Kids may start out with the best intentions and grip on their emotions picture— the Norman Rockwell crack of the bat, roar of the crowds— but with the first error (or perceived error) things degenerate quickly and it’s Jackson Pollock on a bad day. There’s the pre-game freak out, the post-game melt down, the throwing down of the glove, bat, or whatever the case may be, followed by the “I hate everything, everything stinks, I quit” self-recrimination rant that occurs once the doors auto-shut on the mini-van. 

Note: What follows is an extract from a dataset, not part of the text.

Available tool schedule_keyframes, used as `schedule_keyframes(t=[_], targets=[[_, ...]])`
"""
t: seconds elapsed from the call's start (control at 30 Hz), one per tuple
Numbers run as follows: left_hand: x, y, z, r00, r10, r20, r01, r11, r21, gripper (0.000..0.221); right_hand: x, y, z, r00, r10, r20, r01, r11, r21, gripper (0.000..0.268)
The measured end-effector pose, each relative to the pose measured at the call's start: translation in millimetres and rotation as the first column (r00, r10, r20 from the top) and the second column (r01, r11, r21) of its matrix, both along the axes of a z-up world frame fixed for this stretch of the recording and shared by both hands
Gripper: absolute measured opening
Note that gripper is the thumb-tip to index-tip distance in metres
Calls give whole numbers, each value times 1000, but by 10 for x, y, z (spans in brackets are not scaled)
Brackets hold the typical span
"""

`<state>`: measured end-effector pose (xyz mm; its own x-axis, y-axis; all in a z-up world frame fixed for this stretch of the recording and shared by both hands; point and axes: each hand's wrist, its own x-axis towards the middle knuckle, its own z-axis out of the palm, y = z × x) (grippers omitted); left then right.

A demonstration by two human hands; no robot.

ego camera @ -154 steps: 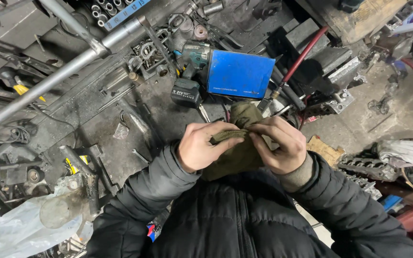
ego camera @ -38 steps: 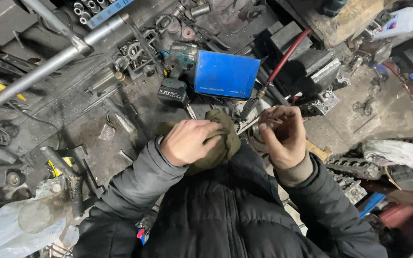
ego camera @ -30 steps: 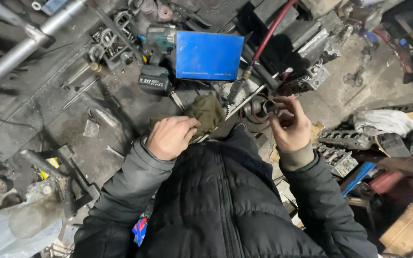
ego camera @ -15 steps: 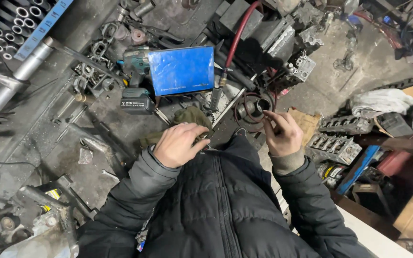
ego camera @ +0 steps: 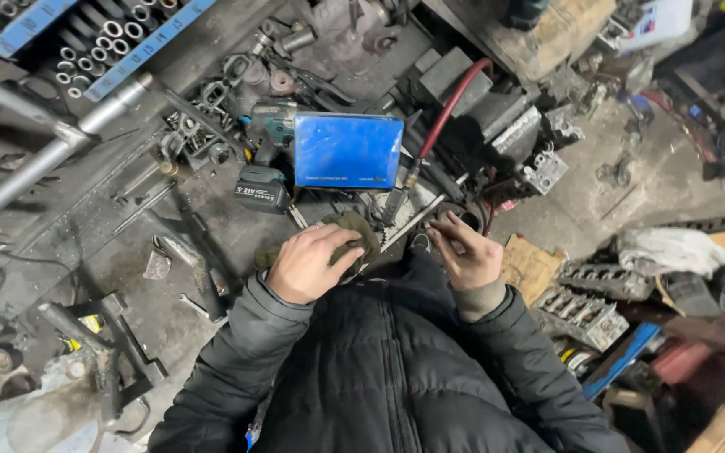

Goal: Organize and inspect engine valve train components on a workbench.

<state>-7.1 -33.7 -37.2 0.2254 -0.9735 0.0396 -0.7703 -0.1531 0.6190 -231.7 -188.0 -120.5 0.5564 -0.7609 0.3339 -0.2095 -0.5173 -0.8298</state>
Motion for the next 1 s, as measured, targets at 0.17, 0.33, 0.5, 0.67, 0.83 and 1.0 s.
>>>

Why is it that some kids can’t lose? Is it the parents, über focused on getting them on a Division One team in college, whose pressure makes it impossible for kids to accept anything else but beyond the best? While there is no doubt that those success-crazed parents gone wild don’t help and need to be benched themselves, usually they only broadcast in stereo the message going through a child’s own mind: winning is everything; losing is the end of the world as we know it.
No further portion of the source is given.